Onderwerp: Bezoek-historie

RSJ R-19/2662/GA, 06 augustus 2019, beroep
Uitspraakdatum:06-08-2019

Dit onderwerp bevat de volgende rubrieken.

nummer:          R-19/2662/GA

betreft: [klager]                                               datum: 6 augustus 2019

De beroepscommissie als bedoeld in artikel 69, tweede lid, van de Penitentiaire beginselenwet (Pbw) heeft kennisgenomen van een bij het secretariaat van de Raad ingekomen beroepschrift van, […], verder te noemen klager, gericht tegen een uitspraak van 19 november 2018 van de beklagcommissie bij penitentiaire inrichting Alphen te Alphen aan den Rijn, alsmede van de overige stukken, waaronder de uitspraak waarvan beroep die in afschrift aan deze uitspraak is gehecht. De beroepscommissie heeft de directeur in de gelegenheid gesteld schriftelijk te reageren op het beroep en klager om het beroep schriftelijk toe te lichten. Op grond van haar onderzoek overweegt en beslist de beroepscommissie als volgt:

1.         De inhoud van het beklag en de uitspraak van de beklagcommissie

Het beklag betreft de omstandigheid dat geen vertrouwen bestaat in een onbegeleid incidenteel verlof en het niet geven van helderheid over de gronden van deze afwijzing (AR 2018/464). De beklagcommissie heeft klager niet-ontvankelijk verklaard in zijn beklag op de gronden als in de aangehechte uitspraak weergegeven.

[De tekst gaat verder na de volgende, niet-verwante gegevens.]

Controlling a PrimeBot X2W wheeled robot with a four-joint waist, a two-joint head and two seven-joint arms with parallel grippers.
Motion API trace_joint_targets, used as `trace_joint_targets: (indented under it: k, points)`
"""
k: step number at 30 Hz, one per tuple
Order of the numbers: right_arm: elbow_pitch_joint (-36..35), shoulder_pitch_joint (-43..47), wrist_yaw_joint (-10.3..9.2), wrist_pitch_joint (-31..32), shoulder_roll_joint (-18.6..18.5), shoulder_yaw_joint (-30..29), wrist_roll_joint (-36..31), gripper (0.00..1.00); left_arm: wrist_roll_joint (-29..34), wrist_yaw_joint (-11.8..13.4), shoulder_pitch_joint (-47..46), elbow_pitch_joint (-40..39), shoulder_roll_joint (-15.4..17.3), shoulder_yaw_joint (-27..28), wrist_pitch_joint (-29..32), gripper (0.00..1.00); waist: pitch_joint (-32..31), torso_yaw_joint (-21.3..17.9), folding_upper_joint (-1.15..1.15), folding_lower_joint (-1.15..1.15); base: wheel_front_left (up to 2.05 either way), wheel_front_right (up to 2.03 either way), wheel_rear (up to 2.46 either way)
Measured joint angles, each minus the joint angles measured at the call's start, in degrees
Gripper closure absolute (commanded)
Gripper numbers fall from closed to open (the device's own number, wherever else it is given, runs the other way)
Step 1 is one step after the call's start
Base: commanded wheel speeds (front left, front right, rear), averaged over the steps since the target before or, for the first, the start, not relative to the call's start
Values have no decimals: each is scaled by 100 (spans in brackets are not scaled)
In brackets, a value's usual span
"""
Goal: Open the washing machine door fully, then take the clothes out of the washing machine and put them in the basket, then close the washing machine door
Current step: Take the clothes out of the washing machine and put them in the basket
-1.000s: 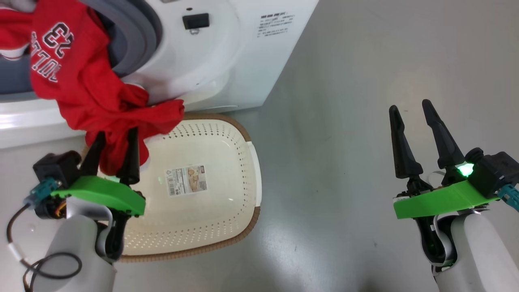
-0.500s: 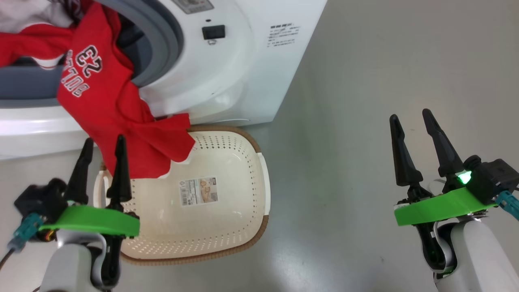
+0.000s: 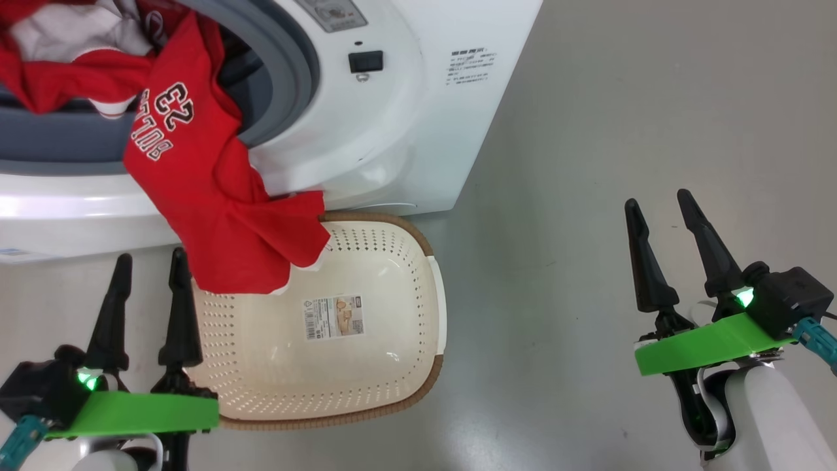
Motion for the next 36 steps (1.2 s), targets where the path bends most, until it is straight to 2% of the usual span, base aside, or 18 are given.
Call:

2.         De standpunten van klager en de directeur

Klager heeft in beroep het tegenover de beklagcommissie ingenomen standpunt als volgt toegelicht. De beklagcommissie is voorbijgegaan aan de klacht die door klager is ingediend; namelijk het weigeren van het geven van de motivatie van de beslissing, zoals uitgebracht aan de selectiefunctionaris. De directeur heeft in beroep het tegenover de beklagcommissie ingenomen standpunt als volgt toegelicht.
Klager beklaagt zich over een advies van de directeur gericht aan de selectiefunctionaris. Er is geen sprake van een beslissing als bedoeld in artikel 60, eerste lid, van de Pbw.

3.         De beoordeling

De beroepscommissie leidt uit het klaagschrift, het beroepschrift en het proces-verbaal van het rogatoir verhoor af dat klagers klacht is gericht tegen het negatieve en volgens klager niet gemotiveerde advies van de directeur (die onderdeel uitmaakt van de vrijhedencommissie) met betrekking tot zijn verzoek tot incidenteel verlof. Het advies van de directeur aan de selectiefunctionaris is geen beslissing als bedoeld in artikel 60, eerste lid, van de Pbw. Tegen beslissingen van de selectiefunctionaris staat een afzonderlijke rechtsgang open. Hetgeen in deze zaak in beroep is aangevoerd kan naar het oordeel van de beroepscommissie dan ook niet tot een andere beslissing leiden dan die van de beklagcommissie. Het beroep zal daarom ongegrond worden verklaard.

4.         De uitspraak

De beroepscommissie verklaart het beroep ongegrond en bevestigt de uitspraak van de beklagcommissie met verbetering van de gronden.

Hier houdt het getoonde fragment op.